_Task item_
Scan the entries below for the word "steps" and copy every line in which it occurs.

_Items from a dataset_
----------

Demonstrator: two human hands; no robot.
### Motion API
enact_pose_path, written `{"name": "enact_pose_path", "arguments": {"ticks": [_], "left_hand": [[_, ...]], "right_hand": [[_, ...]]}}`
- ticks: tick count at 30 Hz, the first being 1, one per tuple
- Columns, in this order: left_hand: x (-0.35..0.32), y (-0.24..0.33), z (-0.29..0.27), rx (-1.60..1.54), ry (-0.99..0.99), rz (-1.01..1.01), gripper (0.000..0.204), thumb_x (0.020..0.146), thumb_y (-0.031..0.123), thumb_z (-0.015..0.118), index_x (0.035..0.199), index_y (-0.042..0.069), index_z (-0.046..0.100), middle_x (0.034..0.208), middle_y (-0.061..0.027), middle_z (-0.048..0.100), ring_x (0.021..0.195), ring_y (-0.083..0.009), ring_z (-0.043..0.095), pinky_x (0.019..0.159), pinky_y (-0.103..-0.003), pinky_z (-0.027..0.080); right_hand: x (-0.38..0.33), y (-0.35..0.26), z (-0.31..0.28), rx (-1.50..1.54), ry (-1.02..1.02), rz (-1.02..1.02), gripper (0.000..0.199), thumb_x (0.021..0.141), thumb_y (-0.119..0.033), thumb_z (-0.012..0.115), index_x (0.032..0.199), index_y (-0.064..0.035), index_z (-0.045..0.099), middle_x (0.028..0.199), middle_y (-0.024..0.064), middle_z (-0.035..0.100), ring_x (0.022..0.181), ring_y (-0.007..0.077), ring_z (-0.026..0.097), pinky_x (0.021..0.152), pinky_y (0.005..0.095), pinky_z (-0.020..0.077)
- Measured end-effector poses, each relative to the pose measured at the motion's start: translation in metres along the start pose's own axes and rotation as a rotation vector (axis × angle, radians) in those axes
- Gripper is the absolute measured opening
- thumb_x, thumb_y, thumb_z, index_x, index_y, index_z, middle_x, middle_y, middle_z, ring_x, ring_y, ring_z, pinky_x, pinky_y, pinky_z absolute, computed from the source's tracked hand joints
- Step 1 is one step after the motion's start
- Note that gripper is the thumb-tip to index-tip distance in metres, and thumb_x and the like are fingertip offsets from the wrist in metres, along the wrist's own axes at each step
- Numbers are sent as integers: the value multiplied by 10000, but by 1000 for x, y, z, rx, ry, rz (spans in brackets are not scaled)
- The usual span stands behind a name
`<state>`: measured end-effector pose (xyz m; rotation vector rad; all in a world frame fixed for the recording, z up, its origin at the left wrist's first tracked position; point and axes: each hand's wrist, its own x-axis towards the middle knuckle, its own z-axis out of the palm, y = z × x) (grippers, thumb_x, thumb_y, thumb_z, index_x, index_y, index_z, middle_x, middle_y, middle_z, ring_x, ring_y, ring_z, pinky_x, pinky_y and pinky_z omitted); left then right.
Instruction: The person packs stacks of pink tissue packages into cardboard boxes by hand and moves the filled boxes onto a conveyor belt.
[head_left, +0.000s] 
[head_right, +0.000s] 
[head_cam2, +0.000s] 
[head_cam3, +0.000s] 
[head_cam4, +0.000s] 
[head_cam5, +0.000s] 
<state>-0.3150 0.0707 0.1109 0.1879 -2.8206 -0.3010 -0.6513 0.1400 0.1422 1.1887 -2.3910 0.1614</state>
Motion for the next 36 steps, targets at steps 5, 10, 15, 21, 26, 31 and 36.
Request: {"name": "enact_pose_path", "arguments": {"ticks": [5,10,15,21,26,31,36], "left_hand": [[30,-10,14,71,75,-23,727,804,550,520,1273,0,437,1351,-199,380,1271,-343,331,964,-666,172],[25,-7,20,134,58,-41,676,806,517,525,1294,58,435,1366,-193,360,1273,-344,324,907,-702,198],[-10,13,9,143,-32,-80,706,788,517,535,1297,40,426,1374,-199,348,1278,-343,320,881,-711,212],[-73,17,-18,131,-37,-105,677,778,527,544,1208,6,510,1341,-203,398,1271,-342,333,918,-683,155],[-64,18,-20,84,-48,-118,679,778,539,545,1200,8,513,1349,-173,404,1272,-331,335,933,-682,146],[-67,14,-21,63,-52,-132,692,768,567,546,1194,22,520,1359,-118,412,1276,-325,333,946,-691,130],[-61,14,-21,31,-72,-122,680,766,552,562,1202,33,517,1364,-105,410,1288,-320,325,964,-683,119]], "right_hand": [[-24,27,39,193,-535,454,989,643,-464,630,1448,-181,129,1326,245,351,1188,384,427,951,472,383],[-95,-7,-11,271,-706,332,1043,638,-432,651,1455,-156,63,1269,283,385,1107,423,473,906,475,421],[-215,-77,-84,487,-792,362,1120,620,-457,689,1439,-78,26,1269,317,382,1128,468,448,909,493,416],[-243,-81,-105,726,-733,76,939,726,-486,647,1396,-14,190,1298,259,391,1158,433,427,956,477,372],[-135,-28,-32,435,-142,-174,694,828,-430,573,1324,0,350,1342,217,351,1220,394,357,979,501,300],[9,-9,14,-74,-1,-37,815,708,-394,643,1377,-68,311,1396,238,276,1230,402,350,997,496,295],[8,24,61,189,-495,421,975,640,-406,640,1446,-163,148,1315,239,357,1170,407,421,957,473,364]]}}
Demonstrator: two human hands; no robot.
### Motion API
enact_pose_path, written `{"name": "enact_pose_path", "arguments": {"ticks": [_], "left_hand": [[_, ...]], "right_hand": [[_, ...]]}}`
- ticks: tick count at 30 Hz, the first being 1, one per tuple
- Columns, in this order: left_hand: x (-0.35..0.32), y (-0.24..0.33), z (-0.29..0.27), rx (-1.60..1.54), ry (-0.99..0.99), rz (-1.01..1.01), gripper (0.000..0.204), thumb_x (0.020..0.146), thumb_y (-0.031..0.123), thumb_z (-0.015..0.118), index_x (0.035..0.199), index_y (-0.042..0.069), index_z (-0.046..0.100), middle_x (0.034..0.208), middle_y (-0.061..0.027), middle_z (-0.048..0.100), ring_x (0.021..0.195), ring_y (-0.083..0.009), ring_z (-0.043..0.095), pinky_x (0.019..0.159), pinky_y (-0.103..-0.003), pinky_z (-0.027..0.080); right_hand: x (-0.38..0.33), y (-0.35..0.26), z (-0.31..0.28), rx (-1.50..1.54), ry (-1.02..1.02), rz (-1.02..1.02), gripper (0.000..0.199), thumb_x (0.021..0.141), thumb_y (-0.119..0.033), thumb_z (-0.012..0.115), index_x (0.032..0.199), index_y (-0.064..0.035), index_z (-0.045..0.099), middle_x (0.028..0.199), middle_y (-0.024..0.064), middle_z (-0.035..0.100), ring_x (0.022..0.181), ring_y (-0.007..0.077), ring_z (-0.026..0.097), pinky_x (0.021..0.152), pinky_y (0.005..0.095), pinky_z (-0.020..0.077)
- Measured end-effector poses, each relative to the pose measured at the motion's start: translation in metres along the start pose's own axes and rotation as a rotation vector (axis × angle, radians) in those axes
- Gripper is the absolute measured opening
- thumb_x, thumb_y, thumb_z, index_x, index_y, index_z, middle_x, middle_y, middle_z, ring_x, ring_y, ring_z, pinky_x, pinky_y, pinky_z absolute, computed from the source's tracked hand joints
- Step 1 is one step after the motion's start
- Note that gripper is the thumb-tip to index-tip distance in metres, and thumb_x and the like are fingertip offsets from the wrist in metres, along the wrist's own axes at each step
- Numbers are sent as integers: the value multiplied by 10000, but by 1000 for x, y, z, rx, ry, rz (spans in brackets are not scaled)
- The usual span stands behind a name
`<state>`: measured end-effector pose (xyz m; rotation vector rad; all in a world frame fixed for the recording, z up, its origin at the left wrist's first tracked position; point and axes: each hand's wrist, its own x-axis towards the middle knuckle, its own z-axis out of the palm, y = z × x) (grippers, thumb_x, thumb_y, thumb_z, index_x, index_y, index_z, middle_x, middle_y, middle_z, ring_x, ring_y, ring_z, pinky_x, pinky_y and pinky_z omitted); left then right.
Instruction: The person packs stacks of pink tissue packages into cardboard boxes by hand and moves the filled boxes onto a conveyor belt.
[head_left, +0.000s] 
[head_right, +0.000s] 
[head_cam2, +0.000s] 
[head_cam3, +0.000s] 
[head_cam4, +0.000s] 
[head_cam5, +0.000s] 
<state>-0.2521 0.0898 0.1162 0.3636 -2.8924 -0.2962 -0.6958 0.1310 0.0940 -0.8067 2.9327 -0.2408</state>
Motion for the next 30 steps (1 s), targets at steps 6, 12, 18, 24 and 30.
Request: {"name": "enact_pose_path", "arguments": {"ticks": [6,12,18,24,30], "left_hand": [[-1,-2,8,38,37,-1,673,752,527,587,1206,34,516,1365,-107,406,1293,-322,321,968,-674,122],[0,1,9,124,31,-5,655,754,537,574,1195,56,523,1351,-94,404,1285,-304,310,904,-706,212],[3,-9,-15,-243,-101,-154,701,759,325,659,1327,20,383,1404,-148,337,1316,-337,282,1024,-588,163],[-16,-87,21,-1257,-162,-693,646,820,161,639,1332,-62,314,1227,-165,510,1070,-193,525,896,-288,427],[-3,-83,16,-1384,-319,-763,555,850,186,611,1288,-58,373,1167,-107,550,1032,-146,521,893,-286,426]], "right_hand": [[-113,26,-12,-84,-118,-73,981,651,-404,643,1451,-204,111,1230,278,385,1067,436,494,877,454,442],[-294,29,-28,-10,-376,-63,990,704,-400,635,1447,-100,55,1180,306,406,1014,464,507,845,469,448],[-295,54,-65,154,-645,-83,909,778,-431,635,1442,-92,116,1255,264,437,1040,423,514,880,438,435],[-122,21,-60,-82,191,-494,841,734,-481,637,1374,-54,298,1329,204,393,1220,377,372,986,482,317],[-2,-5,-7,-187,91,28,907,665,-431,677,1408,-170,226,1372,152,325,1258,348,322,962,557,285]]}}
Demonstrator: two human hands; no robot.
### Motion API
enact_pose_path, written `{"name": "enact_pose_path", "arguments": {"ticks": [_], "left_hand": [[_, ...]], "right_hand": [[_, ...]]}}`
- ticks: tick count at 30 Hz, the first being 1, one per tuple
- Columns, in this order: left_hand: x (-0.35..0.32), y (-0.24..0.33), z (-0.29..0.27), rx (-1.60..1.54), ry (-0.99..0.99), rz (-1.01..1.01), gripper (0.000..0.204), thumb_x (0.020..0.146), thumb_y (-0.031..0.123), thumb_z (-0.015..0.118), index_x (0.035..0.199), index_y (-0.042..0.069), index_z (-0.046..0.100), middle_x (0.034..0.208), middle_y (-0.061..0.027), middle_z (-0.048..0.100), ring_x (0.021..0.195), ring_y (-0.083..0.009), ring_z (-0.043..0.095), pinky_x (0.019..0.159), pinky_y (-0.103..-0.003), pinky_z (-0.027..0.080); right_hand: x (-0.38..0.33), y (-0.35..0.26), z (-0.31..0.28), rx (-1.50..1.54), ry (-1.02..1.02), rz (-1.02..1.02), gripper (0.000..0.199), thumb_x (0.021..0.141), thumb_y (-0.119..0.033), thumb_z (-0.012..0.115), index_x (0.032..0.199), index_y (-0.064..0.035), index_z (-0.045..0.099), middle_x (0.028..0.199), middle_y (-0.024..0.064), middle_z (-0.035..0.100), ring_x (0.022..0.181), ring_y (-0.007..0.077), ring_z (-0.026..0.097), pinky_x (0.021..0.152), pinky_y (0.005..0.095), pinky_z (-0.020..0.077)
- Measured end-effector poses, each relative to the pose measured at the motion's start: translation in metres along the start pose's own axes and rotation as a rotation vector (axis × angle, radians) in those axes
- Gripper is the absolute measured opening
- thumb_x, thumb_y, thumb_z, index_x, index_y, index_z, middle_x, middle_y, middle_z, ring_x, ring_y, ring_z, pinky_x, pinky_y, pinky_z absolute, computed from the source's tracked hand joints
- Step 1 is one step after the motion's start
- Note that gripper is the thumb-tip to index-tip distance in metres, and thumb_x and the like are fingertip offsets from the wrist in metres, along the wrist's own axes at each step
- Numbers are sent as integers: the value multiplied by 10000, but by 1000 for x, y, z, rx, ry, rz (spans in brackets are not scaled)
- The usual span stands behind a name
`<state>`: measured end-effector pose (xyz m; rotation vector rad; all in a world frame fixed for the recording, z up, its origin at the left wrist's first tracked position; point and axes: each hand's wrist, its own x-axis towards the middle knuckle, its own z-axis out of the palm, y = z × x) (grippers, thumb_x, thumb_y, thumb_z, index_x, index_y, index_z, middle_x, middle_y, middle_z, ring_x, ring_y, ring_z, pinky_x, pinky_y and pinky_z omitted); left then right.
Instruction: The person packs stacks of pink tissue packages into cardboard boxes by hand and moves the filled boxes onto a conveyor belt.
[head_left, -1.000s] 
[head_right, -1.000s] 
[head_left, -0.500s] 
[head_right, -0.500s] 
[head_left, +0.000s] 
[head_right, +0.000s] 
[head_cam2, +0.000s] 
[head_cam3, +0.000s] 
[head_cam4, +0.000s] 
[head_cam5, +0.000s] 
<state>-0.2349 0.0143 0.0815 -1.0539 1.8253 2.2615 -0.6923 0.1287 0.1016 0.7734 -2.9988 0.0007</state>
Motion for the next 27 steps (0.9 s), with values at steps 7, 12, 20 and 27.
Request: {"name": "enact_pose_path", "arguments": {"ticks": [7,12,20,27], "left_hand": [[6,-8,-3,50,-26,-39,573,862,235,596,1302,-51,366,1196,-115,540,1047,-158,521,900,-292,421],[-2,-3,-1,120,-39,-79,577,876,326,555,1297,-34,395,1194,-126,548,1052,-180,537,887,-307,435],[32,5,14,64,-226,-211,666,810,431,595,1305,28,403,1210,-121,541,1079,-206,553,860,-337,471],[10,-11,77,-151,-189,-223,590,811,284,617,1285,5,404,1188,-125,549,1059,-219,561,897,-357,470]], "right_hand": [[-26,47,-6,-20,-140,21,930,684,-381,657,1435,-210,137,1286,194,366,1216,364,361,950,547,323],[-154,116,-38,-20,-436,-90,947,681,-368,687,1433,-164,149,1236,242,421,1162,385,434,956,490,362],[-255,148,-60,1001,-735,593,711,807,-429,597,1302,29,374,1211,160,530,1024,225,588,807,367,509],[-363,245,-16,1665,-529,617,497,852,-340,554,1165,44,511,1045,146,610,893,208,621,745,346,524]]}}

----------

_Result_
Motion for the next 36 steps, targets at steps 5, 10, 15, 21, 26, 31 and 36.
Motion for the next 30 steps (1 s), targets at steps 6, 12, 18, 24 and 30.
Motion for the next 27 steps (0.9 s), with values at steps 7, 12, 20 and 27.

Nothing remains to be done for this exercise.